江婉清笑了笑,也不想再过多争辩:“好,我知道了。”
她说完,又朝右前方走了一步:“我受教了,那现在能离开了吧。”
萧宥齐开口:“站住。”
接着从衣袖里掏出一瓶药来,递到她面前:“这是军中特制的金创药膏,涂抹在伤口处不出七日便会痊愈。”
又掏出一个红色的小瓶子:“这一瓶是淡斑痕的。
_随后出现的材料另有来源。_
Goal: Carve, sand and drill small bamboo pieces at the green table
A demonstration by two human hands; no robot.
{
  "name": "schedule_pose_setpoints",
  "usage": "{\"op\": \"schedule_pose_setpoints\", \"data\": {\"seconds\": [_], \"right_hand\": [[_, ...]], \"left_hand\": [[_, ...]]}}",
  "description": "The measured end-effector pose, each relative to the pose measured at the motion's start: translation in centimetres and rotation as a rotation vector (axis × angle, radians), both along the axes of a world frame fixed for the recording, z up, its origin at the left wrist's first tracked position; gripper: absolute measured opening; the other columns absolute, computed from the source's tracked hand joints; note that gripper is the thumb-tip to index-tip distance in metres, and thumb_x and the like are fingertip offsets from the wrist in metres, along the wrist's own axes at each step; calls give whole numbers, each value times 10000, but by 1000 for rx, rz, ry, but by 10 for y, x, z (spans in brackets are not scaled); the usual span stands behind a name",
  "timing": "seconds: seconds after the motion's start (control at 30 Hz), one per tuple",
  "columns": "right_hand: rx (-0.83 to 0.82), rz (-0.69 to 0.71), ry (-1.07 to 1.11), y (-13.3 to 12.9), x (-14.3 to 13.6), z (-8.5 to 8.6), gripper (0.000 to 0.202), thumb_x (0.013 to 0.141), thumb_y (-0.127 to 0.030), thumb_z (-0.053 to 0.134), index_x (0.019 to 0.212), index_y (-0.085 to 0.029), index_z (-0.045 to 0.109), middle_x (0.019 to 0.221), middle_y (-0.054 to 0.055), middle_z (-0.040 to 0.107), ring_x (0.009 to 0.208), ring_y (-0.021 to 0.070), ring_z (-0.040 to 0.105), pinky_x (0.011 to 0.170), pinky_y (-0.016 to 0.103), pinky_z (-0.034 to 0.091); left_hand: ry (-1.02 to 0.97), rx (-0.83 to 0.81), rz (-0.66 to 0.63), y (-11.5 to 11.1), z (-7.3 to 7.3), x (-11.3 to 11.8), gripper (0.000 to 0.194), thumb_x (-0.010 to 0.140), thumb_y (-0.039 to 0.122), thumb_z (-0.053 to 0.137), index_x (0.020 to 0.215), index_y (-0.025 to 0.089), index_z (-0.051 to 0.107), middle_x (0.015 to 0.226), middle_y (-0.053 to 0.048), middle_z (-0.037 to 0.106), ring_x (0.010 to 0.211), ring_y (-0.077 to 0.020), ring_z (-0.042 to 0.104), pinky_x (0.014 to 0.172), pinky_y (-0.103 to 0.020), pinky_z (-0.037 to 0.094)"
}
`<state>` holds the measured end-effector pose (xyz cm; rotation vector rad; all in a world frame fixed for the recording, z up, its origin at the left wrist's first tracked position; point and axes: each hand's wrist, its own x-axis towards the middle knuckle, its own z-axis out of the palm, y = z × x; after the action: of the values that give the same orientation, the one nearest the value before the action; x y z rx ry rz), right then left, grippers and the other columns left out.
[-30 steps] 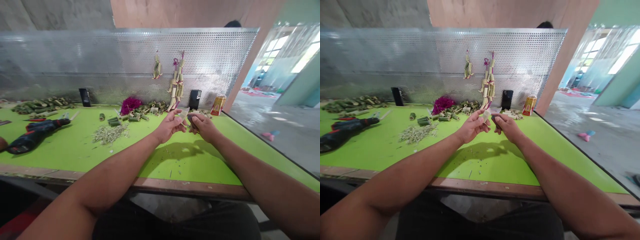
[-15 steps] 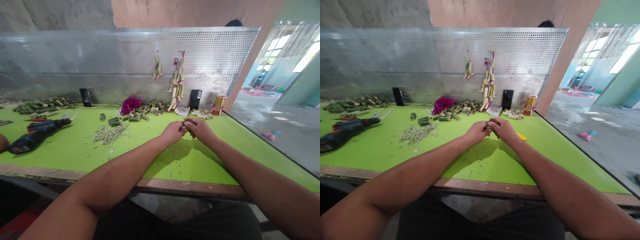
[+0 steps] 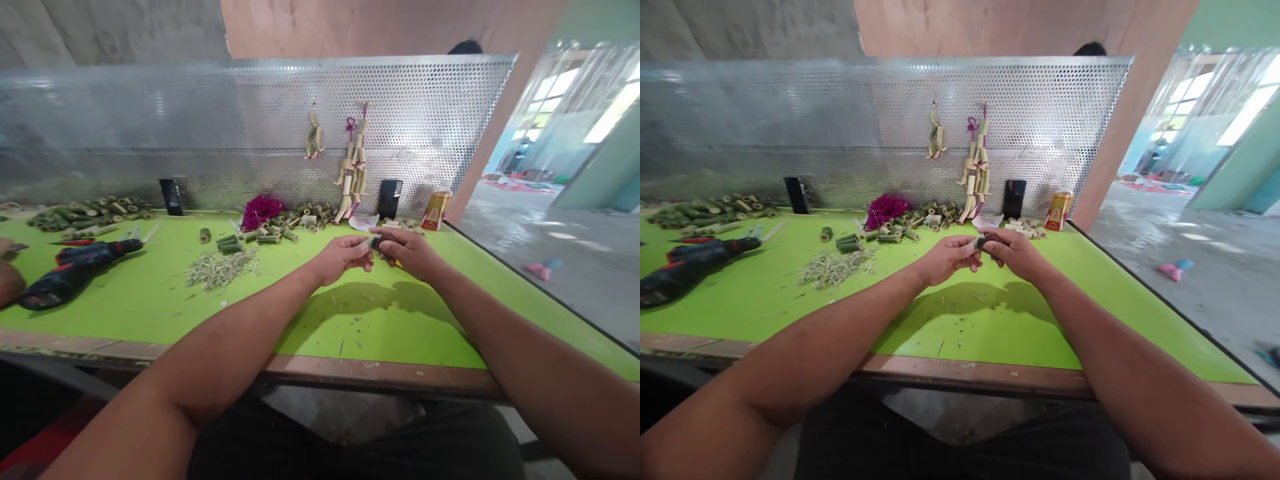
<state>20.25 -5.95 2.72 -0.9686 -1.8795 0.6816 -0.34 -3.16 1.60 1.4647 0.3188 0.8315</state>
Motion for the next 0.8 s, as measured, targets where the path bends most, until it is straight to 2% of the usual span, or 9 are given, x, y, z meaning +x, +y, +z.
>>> {"op": "schedule_pose_setpoints", "data": {"seconds": [0.1,0.17,0.27,0.33,0.47,0.57,0.63,0.7,0.8], "right_hand": [[63,-182,-67,9,6,-5,384,825,-440,619,1075,-161,703,836,50,658,642,136,553,569,274,459],[59,-256,-32,11,6,-7,367,838,-463,596,990,-147,706,767,38,630,617,133,547,559,271,458],[32,-208,113,7,-1,-7,408,871,-489,541,1058,-149,664,679,-5,551,535,115,520,509,265,458],[50,-160,155,1,-9,-6,417,863,-480,558,1110,-155,645,680,-13,544,524,112,520,496,264,463],[95,-184,77,-7,-21,-6,399,839,-478,597,1073,-159,650,705,2,593,502,107,512,477,261,448],[99,-249,12,-7,-24,-8,365,857,-505,567,952,-164,656,621,-10,571,473,108,502,469,256,429],[43,-252,-15,-6,-24,-10,364,872,-520,540,870,-168,631,549,-22,543,447,110,497,456,250,416],[-57,-218,-21,-4,-22,-11,379,889,-533,507,815,-171,595,521,-18,545,439,117,508,449,249,410],[-96,-173,-18,-2,-20,-10,383,904,-519,490,756,-173,563,558,5,577,492,123,534,491,255,423]], "left_hand": [[-109,3,58,2,4,-4,329,811,332,683,1062,124,630,873,-45,629,734,-107,621,803,-321,519],[-133,11,119,3,4,-7,351,820,315,673,1117,136,623,927,-55,639,749,-104,624,807,-309,523],[-81,-6,236,3,-1,-5,401,810,304,678,1172,146,609,1007,-75,646,722,-90,618,791,-302,531],[-25,2,266,1,-5,0,406,811,311,670,1177,148,607,1027,-81,647,690,-86,618,773,-308,533],[163,203,283,-5,-9,12,273,835,313,615,1039,137,653,902,-52,661,636,-92,615,706,-277,509],[334,412,440,-8,-9,18,163,831,262,580,910,145,663,746,-18,640,618,-108,596,634,-242,465],[424,511,532,-10,-9,20,114,812,229,581,848,153,659,697,-14,626,635,-123,586,635,-243,457],[463,488,539,-11,-9,20,118,807,224,590,869,151,658,719,-24,641,660,-133,596,659,-257,470],[353,300,401,-12,-9,18,211,845,258,577,1002,129,634,845,-63,677,710,-134,634,722,-287,508]]}}
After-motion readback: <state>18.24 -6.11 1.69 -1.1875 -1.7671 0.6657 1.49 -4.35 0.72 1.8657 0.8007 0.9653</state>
”
江婉清看着他手里拿着的两瓶药,嘴角勾起一抹嘲笑:“原来是怕污了尊眼。”
萧宥齐皱眉,眼睛都红了:“不是,你莫要多想。”
他大可以不提,却也不想被她误会。
女儿家都是爱惜身体肌肤的,有个什么去不了的痕迹,肯定是会伤心的。
所以萧宥齐才弄来了两瓶治伤的药,并不是为了自己。
况且只要她说真的不愿意入侯府为妾,他也可在外头买个院子将她安置好,不入侯府便可。
但一直没有听见她求他的话,索性便没开口,等着她开口求他。
江婉清淡漠的看着他,又想到他在宝阁楼里落井下石的情景,还有他护着江昭昭往后一步的动作,一时冷笑连连。
“你专门来送药的?”
“嗯。”他承认了。
江婉清皱眉,在她的眼里,萧宥齐是不可能这样做的,是四年前的他会,但现在的他一定不会。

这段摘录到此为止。